**EXERCISE INSTRUCTIONS**: Retype the complete listing without any change.

**DATA EXTRACT**:

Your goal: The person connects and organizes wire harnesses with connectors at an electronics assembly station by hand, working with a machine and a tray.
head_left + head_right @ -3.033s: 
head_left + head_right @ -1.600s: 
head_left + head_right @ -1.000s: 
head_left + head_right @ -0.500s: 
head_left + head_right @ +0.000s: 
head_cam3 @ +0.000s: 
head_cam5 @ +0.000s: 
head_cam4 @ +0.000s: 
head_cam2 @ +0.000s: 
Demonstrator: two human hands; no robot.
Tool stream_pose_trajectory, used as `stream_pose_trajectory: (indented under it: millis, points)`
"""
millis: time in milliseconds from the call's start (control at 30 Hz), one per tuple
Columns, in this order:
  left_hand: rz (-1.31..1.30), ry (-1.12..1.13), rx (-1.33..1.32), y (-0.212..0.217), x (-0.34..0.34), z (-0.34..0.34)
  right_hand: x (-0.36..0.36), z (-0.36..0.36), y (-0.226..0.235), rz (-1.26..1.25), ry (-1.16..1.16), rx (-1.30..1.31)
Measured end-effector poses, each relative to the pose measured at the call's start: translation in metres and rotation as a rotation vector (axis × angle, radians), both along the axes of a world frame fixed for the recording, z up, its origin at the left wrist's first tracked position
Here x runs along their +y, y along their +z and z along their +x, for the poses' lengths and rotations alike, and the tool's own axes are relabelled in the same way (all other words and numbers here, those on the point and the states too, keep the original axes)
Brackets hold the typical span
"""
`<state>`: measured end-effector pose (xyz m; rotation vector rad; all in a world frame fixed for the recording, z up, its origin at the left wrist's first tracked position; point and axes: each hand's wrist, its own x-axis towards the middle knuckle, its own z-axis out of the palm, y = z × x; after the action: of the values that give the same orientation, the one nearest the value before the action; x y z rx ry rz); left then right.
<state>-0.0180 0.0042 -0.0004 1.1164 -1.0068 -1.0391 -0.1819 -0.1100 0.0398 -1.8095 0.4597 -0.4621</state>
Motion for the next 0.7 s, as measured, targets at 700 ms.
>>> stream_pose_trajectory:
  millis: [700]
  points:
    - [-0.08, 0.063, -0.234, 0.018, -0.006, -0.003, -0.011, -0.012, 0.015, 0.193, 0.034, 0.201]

**ANSWER FOR THIS EXERCISE**:
Your goal: The person connects and organizes wire harnesses with connectors at an electronics assembly station by hand, working with a machine and a tray.
head_left + head_right @ -3.033s: 
head_left + head_right @ -1.600s: 
head_left + head_right @ -1.000s: 
head_left + head_right @ -0.500s: 
head_left + head_right @ +0.000s: 
head_cam3 @ +0.000s: 
head_cam5 @ +0.000s: 
head_cam4 @ +0.000s: 
head_cam2 @ +0.000s: 
Demonstrator: two human hands; no robot.
Tool stream_pose_trajectory, used as `stream_pose_trajectory: (indented under it: millis, points)`
"""
millis: time in milliseconds from the call's start (control at 30 Hz), one per tuple
Columns, in this order:
  left_hand: rz (-1.31..1.30), ry (-1.12..1.13), rx (-1.33..1.32), y (-0.212..0.217), x (-0.34..0.34), z (-0.34..0.34)
  right_hand: x (-0.36..0.36), z (-0.36..0.36), y (-0.226..0.235), rz (-1.26..1.25), ry (-1.16..1.16), rx (-1.30..1.31)
Measured end-effector poses, each relative to the pose measured at the call's start: translation in metres and rotation as a rotation vector (axis × angle, radians), both along the axes of a world frame fixed for the recording, z up, its origin at the left wrist's first tracked position
Here x runs along their +y, y along their +z and z along their +x, for the poses' lengths and rotations alike, and the tool's own axes are relabelled in the same way (all other words and numbers here, those on the point and the states too, keep the original axes)
Brackets hold the typical span
"""
`<state>`: measured end-effector pose (xyz m; rotation vector rad; all in a world frame fixed for the recording, z up, its origin at the left wrist's first tracked position; point and axes: each hand's wrist, its own x-axis towards the middle knuckle, its own z-axis out of the palm, y = z × x; after the action: of the values that give the same orientation, the one nearest the value before the action; x y z rx ry rz); left then right.
<state>-0.0180 0.0042 -0.0004 1.1164 -1.0068 -1.0391 -0.1819 -0.1100 0.0398 -1.8095 0.4597 -0.4621</state>
Motion for the next 0.7 s, as measured, targets at 700 ms.
>>> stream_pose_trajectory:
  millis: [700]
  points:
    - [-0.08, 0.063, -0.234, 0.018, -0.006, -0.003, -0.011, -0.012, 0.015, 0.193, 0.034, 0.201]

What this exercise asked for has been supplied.